BEGIN
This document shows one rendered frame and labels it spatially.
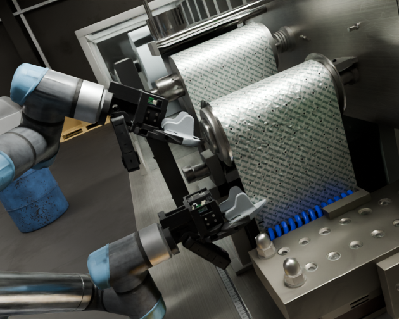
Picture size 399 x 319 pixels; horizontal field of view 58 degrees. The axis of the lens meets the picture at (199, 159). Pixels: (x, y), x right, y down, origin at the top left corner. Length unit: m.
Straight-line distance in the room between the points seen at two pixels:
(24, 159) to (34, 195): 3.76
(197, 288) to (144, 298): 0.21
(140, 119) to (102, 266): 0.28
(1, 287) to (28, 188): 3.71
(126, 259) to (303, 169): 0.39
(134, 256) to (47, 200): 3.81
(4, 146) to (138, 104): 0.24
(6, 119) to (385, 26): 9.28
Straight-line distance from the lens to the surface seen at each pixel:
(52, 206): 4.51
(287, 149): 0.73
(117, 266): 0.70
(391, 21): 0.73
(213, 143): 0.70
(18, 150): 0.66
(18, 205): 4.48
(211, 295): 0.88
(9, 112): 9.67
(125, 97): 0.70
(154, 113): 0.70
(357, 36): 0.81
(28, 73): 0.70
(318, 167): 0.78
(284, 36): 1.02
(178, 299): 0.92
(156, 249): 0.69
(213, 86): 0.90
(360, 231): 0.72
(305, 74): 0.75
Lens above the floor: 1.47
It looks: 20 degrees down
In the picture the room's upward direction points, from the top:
END
What to produce >> Exactly and in full, write out the lines from the one containing "(126, 259) to (303, 169): 0.39" through the end of the listing.

Result of this exercise >>
(126, 259) to (303, 169): 0.39
(134, 256) to (47, 200): 3.81
(4, 146) to (138, 104): 0.24
(6, 119) to (385, 26): 9.28
Straight-line distance from the lens to the surface seen at each pixel:
(52, 206): 4.51
(287, 149): 0.73
(117, 266): 0.70
(391, 21): 0.73
(213, 143): 0.70
(18, 150): 0.66
(18, 205): 4.48
(211, 295): 0.88
(9, 112): 9.67
(125, 97): 0.70
(154, 113): 0.70
(357, 36): 0.81
(28, 73): 0.70
(318, 167): 0.78
(284, 36): 1.02
(178, 299): 0.92
(156, 249): 0.69
(213, 86): 0.90
(360, 231): 0.72
(305, 74): 0.75
Lens above the floor: 1.47
It looks: 20 degrees down
In the picture the room's upward direction points, from the top:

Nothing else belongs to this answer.